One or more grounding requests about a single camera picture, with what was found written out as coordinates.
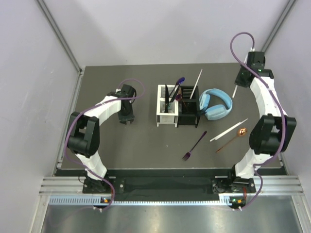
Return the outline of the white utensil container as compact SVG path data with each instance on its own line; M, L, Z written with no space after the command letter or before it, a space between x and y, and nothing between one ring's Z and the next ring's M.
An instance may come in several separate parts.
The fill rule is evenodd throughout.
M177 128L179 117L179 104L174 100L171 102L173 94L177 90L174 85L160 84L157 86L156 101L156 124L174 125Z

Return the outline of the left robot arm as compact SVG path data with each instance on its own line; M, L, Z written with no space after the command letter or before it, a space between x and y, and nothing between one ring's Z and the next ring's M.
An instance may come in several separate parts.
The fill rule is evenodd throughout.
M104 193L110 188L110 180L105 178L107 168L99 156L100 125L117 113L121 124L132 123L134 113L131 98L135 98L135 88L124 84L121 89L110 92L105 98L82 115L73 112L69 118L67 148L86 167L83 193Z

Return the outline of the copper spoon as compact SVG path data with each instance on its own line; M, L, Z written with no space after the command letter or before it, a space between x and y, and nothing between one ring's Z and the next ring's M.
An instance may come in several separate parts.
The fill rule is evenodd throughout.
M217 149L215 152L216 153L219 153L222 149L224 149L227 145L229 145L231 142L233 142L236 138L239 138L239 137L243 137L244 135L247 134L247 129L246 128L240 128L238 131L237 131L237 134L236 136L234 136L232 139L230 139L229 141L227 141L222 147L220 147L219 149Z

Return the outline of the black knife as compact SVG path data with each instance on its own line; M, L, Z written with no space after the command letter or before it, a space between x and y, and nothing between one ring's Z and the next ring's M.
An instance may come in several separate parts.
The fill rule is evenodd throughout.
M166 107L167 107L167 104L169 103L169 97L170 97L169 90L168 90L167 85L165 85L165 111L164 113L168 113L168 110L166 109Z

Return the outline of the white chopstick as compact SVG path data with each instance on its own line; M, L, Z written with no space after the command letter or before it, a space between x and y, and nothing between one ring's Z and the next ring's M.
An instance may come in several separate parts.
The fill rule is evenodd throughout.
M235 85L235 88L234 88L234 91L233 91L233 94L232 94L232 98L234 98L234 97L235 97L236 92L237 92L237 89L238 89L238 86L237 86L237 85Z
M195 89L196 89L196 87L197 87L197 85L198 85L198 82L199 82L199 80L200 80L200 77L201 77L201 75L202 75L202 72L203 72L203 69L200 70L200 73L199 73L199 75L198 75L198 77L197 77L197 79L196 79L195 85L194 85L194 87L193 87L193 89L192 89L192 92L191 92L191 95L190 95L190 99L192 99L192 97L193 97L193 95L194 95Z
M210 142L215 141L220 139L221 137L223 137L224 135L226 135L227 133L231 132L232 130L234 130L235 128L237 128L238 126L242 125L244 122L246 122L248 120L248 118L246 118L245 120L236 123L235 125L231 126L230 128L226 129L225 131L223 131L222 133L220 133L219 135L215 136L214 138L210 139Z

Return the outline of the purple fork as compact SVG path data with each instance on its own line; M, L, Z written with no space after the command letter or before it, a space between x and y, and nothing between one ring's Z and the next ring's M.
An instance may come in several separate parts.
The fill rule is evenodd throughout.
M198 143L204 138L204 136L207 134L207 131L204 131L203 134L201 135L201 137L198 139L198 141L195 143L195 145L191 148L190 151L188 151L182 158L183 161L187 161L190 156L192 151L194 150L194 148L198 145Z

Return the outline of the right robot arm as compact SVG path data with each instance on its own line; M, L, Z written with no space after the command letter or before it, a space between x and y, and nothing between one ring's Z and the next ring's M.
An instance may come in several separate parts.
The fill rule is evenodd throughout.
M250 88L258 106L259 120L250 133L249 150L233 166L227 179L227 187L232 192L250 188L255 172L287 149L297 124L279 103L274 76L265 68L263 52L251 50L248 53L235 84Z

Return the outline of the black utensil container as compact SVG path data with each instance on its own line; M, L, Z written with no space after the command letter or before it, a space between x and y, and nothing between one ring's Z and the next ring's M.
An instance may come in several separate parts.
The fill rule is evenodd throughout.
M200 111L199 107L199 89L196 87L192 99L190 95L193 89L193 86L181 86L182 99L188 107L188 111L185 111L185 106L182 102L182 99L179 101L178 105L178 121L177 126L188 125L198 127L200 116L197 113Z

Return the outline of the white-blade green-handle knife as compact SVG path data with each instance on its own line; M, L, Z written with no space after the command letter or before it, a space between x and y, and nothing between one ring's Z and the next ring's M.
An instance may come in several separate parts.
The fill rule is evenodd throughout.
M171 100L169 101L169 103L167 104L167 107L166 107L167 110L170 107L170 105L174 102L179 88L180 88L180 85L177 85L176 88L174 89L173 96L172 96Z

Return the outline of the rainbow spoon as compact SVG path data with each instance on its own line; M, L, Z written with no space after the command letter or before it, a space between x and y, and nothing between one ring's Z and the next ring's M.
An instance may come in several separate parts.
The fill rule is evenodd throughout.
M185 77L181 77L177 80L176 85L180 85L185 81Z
---
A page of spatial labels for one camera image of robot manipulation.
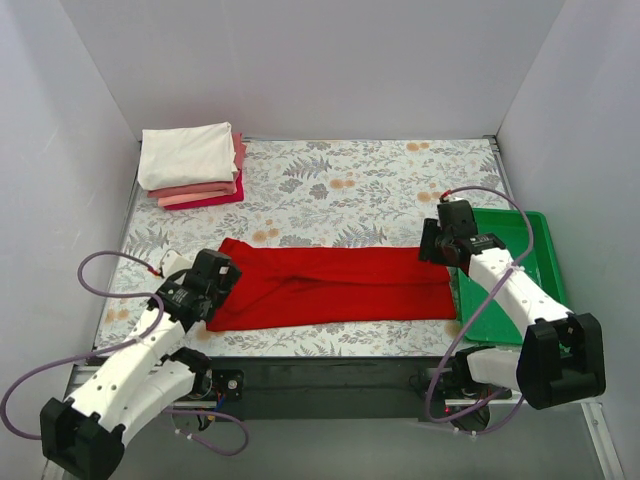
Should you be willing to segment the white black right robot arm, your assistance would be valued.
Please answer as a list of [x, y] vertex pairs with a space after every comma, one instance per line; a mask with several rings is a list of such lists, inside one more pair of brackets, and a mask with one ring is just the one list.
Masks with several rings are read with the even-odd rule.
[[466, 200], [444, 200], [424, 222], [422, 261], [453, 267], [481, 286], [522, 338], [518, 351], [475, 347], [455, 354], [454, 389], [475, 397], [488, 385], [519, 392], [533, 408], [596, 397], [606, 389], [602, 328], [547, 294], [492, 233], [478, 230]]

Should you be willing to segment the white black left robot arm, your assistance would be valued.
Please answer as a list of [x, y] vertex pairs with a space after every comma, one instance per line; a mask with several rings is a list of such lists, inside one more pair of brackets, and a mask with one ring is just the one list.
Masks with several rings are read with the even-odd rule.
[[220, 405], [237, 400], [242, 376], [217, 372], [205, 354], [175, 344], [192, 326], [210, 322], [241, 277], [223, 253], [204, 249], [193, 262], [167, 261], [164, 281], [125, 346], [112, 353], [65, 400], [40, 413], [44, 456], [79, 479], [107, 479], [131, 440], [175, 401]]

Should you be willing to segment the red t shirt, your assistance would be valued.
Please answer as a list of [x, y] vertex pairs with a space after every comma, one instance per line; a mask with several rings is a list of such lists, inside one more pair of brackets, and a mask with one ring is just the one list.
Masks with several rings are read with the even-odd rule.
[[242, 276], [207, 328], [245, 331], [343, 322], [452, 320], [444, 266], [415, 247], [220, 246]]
---
## What you need to do:
Look through the data above for the string "willing" and copy every line where it appears.

## Written solution:
Should you be willing to segment the white black right robot arm, your assistance would be valued.
Should you be willing to segment the white black left robot arm, your assistance would be valued.
Should you be willing to segment the red t shirt, your assistance would be valued.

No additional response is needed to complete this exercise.